Manufacturing output rose by the most in nearly a year in January, but a record plunge in utilities caused overall industrial production to hold steady. The rebound in manufacturing is positive, but output has rolled over and activity still looks set to face challenges this year.

Chart

Source: Federal Reserve Board and Wells Fargo Economics

Plunge in utilities offsets rise in manufacturing

Industrial production was flat in January after having declined in six of the prior eight months. The details were favorable for manufacturing activity, but a record drop in utilities output held back overall production.

Specifically, utilities output plunged 10% in January, which marked the largest monthly decline in data going back to 1939. The decline comes off of two consecutive gains, but more so likely reflects unusually warm weather in January. According to the National Oceanic and Atmospheric Administration, this January was the sixth warmest on record.

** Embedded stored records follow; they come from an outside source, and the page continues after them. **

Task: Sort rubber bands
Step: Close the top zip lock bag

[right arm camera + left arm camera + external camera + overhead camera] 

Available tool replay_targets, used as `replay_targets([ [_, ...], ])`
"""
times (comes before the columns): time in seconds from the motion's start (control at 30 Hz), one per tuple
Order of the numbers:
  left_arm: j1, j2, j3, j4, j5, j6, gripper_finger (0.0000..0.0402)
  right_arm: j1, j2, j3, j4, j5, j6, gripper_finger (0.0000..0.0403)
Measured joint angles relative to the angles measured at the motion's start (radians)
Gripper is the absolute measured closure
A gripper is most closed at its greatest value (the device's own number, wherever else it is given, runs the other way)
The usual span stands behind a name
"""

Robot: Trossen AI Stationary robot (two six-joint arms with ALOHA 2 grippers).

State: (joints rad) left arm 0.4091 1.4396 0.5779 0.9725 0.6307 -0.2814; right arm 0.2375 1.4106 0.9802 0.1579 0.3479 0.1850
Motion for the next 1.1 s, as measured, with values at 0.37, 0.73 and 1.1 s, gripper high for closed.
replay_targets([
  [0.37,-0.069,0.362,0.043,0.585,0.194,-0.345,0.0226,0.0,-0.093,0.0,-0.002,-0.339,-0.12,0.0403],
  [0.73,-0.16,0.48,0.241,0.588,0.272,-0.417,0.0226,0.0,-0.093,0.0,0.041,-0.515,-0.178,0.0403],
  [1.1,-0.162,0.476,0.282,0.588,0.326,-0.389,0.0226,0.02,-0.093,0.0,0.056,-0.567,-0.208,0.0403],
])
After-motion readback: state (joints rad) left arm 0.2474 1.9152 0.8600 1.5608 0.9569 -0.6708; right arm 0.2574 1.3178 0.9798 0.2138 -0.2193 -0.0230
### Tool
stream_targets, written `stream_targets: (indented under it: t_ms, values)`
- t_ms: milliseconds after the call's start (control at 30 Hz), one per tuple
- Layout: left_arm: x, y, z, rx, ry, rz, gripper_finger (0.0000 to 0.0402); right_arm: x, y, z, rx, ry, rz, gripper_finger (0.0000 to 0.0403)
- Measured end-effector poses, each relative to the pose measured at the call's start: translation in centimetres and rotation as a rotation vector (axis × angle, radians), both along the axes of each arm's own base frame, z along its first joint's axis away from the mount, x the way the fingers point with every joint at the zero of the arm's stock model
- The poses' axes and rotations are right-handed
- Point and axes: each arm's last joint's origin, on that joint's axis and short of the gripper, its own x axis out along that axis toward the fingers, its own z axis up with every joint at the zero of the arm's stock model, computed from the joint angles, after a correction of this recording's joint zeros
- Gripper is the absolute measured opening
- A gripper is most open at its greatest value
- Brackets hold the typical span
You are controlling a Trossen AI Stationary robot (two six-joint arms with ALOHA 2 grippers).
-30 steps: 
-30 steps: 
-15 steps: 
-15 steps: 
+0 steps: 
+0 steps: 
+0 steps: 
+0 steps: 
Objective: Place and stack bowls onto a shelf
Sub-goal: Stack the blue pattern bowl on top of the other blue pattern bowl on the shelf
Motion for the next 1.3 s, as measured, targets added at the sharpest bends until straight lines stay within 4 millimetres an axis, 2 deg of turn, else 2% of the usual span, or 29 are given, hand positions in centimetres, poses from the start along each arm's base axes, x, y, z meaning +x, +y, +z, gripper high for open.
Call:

Mining output rose 2.0% in January and manufacturing production was up 1.0%, which together was enough to offset the hit from utilities, and cause overall production to hold constant (chart).

While weakness in manufacturing activity was fairly broad based at the end of last year, the reversal in January was relatively broad too (chart). Food & beverage manufacturing and chemicals, which together account for about 30% of manufacturing output, were both relatively strong, rising 1.7% and 1.6% respectively. Machinery, electrical equipment & appliances and computers also advanced. The largest declines came from wood products and plastics, both down 1.0%. Overall, this report signals a pickup in manufacturing activity to start the year, though output has clearly rolled over (chart).

Chart

Source: Federal Reserve Board and Wells Fargo Economics

Chart

Source: Federal Reserve Board and Wells Fargo Economics

Other data still indicate manufacturing is losing steam. New demand is drying up as conditions become less favorable for new capex investment. Financing costs are rising amid higher interest rates and recession fears loom. The new orders index of the ISM, an indicator of demand and coming activity, fell further in January, hitting its lowest level since May 2020.

But recent developments aren't all negative for production. The global downturn now looks to be shallower than feared, in part due to a nosedive in energy prices, which will soften a recession in the Eurozone and the United Kingdom. The earlier-than-expected reopening of China's economy is also providing some lift to global growth. Between stronger growth and a falling dollar, there are some tailwinds that imply a better outlook for areas of manufacturing like aircraft and heavy equipment than just a few months ago.

We still expect manufacturing to remain under pressure this year. Inventories have largely been replenished as supply chains have eased, taking away some of the momentum behind production. Even if consumer spending proves more resilient this year, we expect consumers to continue to gradually transition more of their wallet share back to services over goods.